**TASK REQUIREMENTS:**
Only the lines with "cable" in the entries below belong in the answer; please copy them.

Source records
● ● ● ● ●
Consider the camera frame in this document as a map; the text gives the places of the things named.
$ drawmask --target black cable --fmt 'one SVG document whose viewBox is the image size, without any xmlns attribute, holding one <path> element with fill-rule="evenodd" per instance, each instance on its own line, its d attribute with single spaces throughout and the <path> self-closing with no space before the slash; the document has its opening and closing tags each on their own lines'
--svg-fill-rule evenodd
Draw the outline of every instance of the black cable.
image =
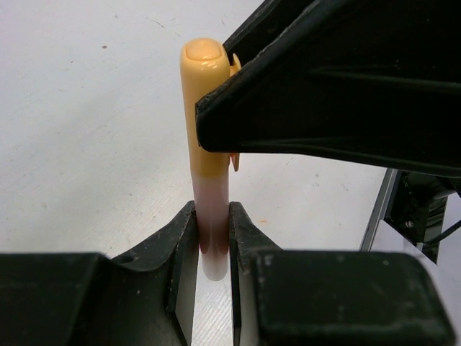
<svg viewBox="0 0 461 346">
<path fill-rule="evenodd" d="M 461 220 L 459 220 L 457 223 L 455 223 L 453 226 L 450 226 L 448 229 L 446 229 L 444 232 L 439 234 L 438 236 L 435 236 L 434 238 L 425 241 L 424 246 L 426 247 L 433 247 L 437 245 L 439 242 L 447 238 L 450 234 L 453 234 L 456 230 L 458 230 L 461 227 Z"/>
</svg>

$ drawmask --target white surface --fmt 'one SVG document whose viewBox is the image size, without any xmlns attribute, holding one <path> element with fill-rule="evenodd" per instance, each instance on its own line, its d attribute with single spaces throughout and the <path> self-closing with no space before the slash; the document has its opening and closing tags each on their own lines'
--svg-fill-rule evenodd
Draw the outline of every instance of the white surface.
<svg viewBox="0 0 461 346">
<path fill-rule="evenodd" d="M 438 290 L 439 297 L 444 304 L 445 310 L 452 322 L 453 327 L 455 328 L 457 333 L 456 345 L 461 345 L 461 310 L 459 310 L 457 307 L 459 306 L 461 299 L 459 294 L 460 282 L 453 280 L 452 274 L 446 270 L 446 265 L 441 263 L 439 263 L 439 265 L 435 265 L 430 259 L 428 259 L 409 241 L 404 239 L 395 229 L 393 229 L 383 220 L 381 220 L 378 225 L 375 240 L 373 241 L 372 245 L 372 251 L 403 252 L 414 256 L 423 264 L 427 272 L 430 274 L 434 286 Z M 459 262 L 451 262 L 449 267 L 452 269 L 455 267 L 459 268 Z"/>
<path fill-rule="evenodd" d="M 461 198 L 457 194 L 448 197 L 442 230 L 461 219 Z M 453 309 L 457 312 L 457 324 L 461 335 L 461 229 L 457 230 L 439 246 L 438 266 L 443 270 L 449 281 L 449 291 L 453 297 Z"/>
<path fill-rule="evenodd" d="M 1 0 L 0 251 L 114 256 L 192 199 L 180 47 L 259 2 Z M 383 175 L 243 155 L 230 198 L 282 247 L 357 249 Z M 230 299 L 199 273 L 195 345 L 231 344 Z"/>
</svg>

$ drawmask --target black plastic jaw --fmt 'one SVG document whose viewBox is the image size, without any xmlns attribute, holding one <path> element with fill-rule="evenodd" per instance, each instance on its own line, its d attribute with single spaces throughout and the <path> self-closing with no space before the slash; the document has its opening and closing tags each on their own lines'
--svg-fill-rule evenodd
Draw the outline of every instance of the black plastic jaw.
<svg viewBox="0 0 461 346">
<path fill-rule="evenodd" d="M 235 346 L 455 344 L 429 275 L 406 254 L 281 250 L 231 203 L 230 270 Z"/>
<path fill-rule="evenodd" d="M 200 145 L 461 177 L 460 12 L 456 0 L 265 1 L 225 43 L 246 64 L 197 103 Z"/>
<path fill-rule="evenodd" d="M 112 260 L 97 253 L 1 254 L 0 343 L 190 345 L 197 237 L 189 202 Z"/>
</svg>

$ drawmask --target pen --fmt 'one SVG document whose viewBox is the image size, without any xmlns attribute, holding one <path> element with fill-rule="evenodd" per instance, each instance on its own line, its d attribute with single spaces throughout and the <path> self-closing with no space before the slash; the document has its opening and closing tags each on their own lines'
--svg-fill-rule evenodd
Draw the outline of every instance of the pen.
<svg viewBox="0 0 461 346">
<path fill-rule="evenodd" d="M 210 153 L 197 141 L 195 104 L 240 69 L 234 55 L 230 65 L 224 47 L 199 38 L 181 51 L 180 69 L 186 115 L 189 162 L 194 190 L 203 271 L 210 280 L 221 280 L 228 270 L 229 178 L 232 159 L 238 169 L 238 154 Z"/>
</svg>

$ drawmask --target white pen barrel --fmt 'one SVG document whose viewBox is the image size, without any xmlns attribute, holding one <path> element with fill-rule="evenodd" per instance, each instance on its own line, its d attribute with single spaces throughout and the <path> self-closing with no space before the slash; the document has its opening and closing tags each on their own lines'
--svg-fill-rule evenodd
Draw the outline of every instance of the white pen barrel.
<svg viewBox="0 0 461 346">
<path fill-rule="evenodd" d="M 224 47 L 211 39 L 187 43 L 180 63 L 202 266 L 210 280 L 221 280 L 228 270 L 230 157 L 199 147 L 195 104 L 229 78 L 231 67 Z"/>
</svg>
● ● ● ● ●
**SOLUTION TO THIS PROBLEM:**
$ drawmask --target black cable --fmt 'one SVG document whose viewBox is the image size, without any xmlns attribute, holding one <path> element with fill-rule="evenodd" per instance, each instance on its own line, its d attribute with single spaces throughout and the <path> self-closing with no space before the slash; the document has its opening and closing tags each on their own lines'
Draw the outline of every instance of the black cable.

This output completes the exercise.